Can you give me a URL or citation from someone official at Intel who has said this? As near as I can tell, Intel has been very tight-lipped about what the X25-M does internally.

I use 1GB for /boot because I'm a kernel developer and I end up experimenting with a large number of kernels (yes, on my laptop --- I travel way to much, and a lot of my development time happens while I'm on an airplane). In addition, SystemTap requires compiling kernels with debuginfo enabled, which makes the resulting kernels gargantuan --- it's actually not that uncommon for me to fill my /boot partition and need to garbage collect old kernels. So yes, I really do need a 1GB for /boot.

As far as LVM, of course I use more than a single volume; separate LV's get used for test filesystems (I'm a filesystem developer, remember), but more importantly, the most important reason to use LVM is because it allows you to take snapshots of your live filesystem and then run e2fsck on the snapshot volume --- if the e2fsck is clean you can then drop the snapshot volume, and run "tune2fs -C 0 -T now /dev/XXX" on the file system. This eliminates boot-time fsck's, while still allowing me to make sure the file system is consistent. And because I'm running e2fsck on the snapshot, I can be reading e-mail or browsing the web while the e2fsck is running in the background. LVM is definitely worth the overhead (which isn't that much, in any case).

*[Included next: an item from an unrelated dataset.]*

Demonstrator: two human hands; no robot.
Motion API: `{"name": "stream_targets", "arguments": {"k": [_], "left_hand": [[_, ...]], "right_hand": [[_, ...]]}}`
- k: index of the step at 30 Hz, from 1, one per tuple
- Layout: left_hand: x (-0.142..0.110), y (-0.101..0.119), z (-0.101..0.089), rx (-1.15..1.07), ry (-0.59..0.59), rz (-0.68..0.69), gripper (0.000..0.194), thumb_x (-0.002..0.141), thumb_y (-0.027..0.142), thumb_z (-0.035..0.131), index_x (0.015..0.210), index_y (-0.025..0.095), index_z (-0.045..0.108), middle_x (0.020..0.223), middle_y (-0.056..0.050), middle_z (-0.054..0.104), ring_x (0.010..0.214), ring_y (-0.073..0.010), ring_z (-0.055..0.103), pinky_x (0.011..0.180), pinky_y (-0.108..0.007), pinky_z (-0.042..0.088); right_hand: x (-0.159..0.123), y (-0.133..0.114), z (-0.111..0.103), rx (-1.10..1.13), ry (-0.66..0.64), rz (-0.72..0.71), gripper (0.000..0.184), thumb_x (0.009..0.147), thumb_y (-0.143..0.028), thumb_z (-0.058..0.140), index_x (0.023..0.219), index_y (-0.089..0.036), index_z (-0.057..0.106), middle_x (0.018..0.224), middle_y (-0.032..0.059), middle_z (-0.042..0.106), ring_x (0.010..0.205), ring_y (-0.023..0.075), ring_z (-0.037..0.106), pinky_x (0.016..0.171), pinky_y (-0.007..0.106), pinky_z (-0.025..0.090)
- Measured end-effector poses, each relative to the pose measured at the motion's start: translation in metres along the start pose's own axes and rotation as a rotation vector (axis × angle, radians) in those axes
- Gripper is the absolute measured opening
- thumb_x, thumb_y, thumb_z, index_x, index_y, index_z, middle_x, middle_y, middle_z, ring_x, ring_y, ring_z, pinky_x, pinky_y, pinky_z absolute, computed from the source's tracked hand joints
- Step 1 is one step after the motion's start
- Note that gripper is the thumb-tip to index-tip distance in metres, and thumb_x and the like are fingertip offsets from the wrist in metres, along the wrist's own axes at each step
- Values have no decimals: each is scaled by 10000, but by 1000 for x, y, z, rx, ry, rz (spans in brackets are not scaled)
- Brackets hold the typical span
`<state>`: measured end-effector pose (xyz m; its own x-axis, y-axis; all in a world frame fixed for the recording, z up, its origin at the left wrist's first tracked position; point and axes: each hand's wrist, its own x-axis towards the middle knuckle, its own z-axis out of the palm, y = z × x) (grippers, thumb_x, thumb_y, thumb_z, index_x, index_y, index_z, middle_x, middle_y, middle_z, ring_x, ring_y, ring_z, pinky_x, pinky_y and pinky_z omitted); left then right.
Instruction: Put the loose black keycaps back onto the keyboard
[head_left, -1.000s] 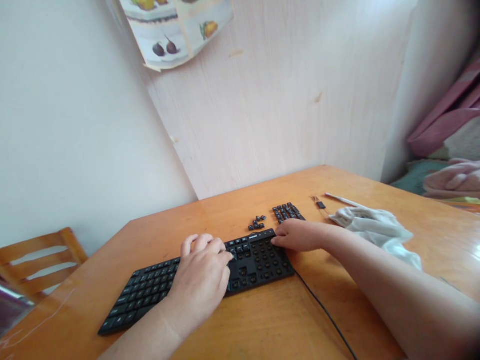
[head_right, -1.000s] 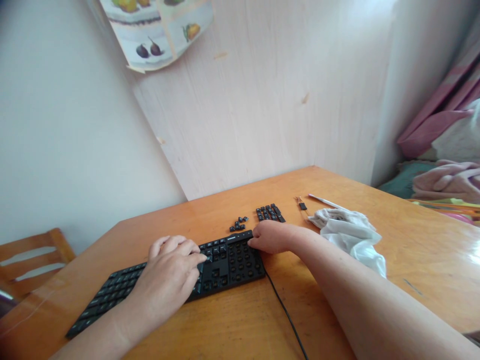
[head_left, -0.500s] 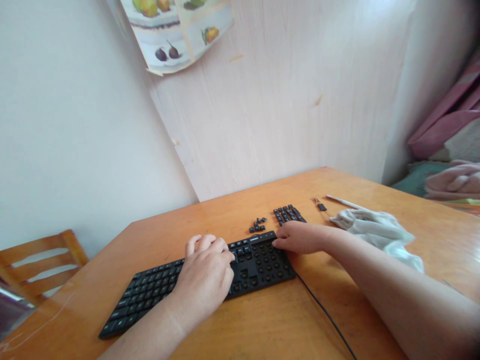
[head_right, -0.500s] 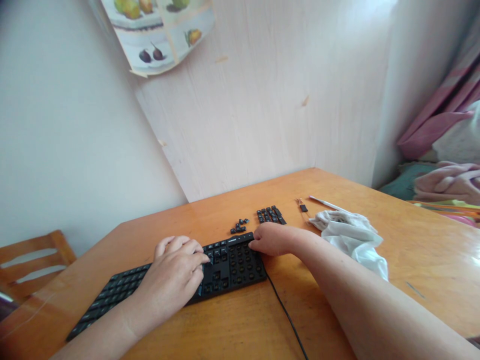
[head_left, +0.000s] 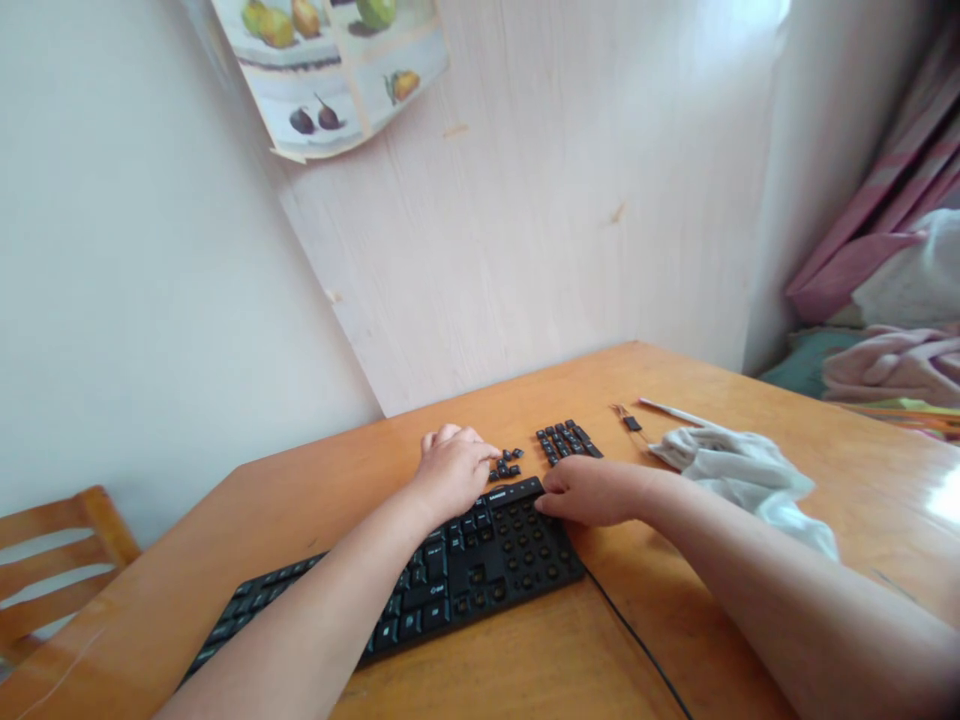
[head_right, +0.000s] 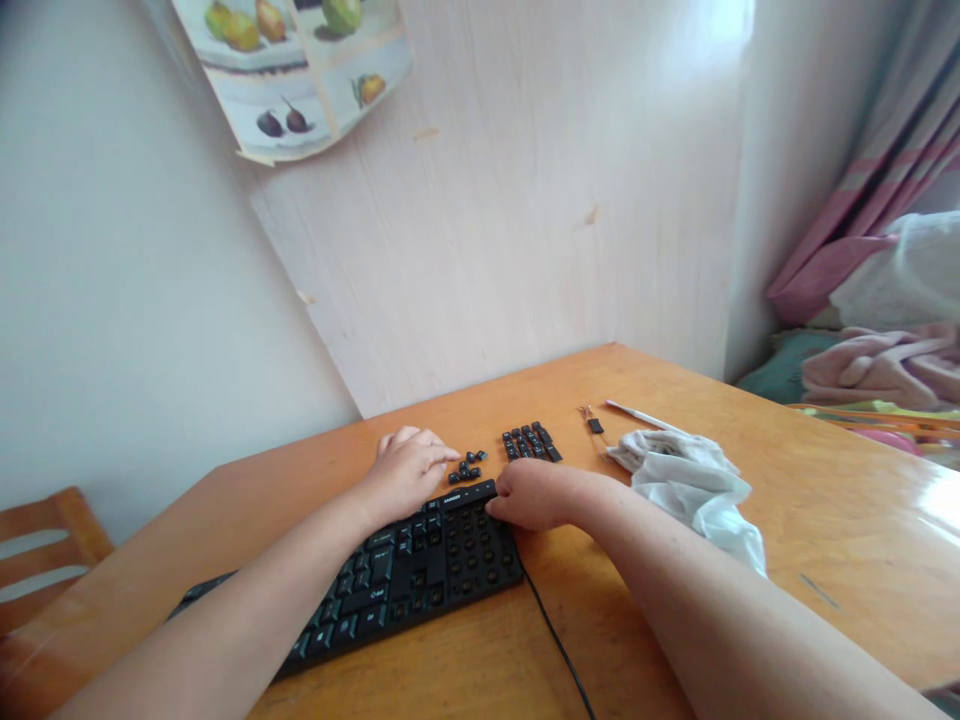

It's not obvious to me that X25-M treats a block that has been zero'ed out as an "unallocated block". It could do this, but it's not at all guaranteed that it does this. Do you know for certain (via an Intel specification sheet) that writing all ZERO's is the equivalent of an ATA TRIM?

Flash using MLC cells have 10,000 write cycles; flash using SLC cells have 100,000 write cycles, and are much faster from a write perspective. The key is write amplification; if you have a flash device with an 128k erase block size, in the worst case, assuming the dumbest possible SSD controller, each 4k singleton write might require erasing and rewriting a 128k erase block. In that case, you would have a write amplification factor of 32. Intel claims that with their advanced LBA redirection table technology, they have a write amplification of 1.1, with a wear-leveling overhead of 1.4. So if these numbers are to be believed, on average, over time, a 4k write might actually cost a little over 6k of flash write. That is astonishingly good.

The X25-M uses MLC technology, and is rated for a life for 5 years writing 100GB a day. In fact, if you have an 80GB worth of flash, and you write 100GB a day, with an write amplification and wear-leveling overhead of (1.1 and 1.4, respectively), then over 5 years you will have used approximately 3200 write cycles. Given that MLC technology is good for 10,000 write cycles, that means Intel's specification has a factor of 3 safety margin built into them. (Or put another way, the claimed write amplification factors could be three times worse and they would still meet their 100GB/day, 5 year specification.)

And 100GB a day is a lot. Based on my personal usage of web browsing, e-mail and kernel development (multiple kernel compiles a day), I tend to average between 6 and 10GB a day. When Intel surveyed system integrators (i.e., like Dell, HP, et. al), the number they came up with as the maximum amount a "reasonable" user would tend to write in a day was 20GB. 100GB is 10 times my maximum observed write, and 5 times the maximum estimated amount that a typical user might write in a day.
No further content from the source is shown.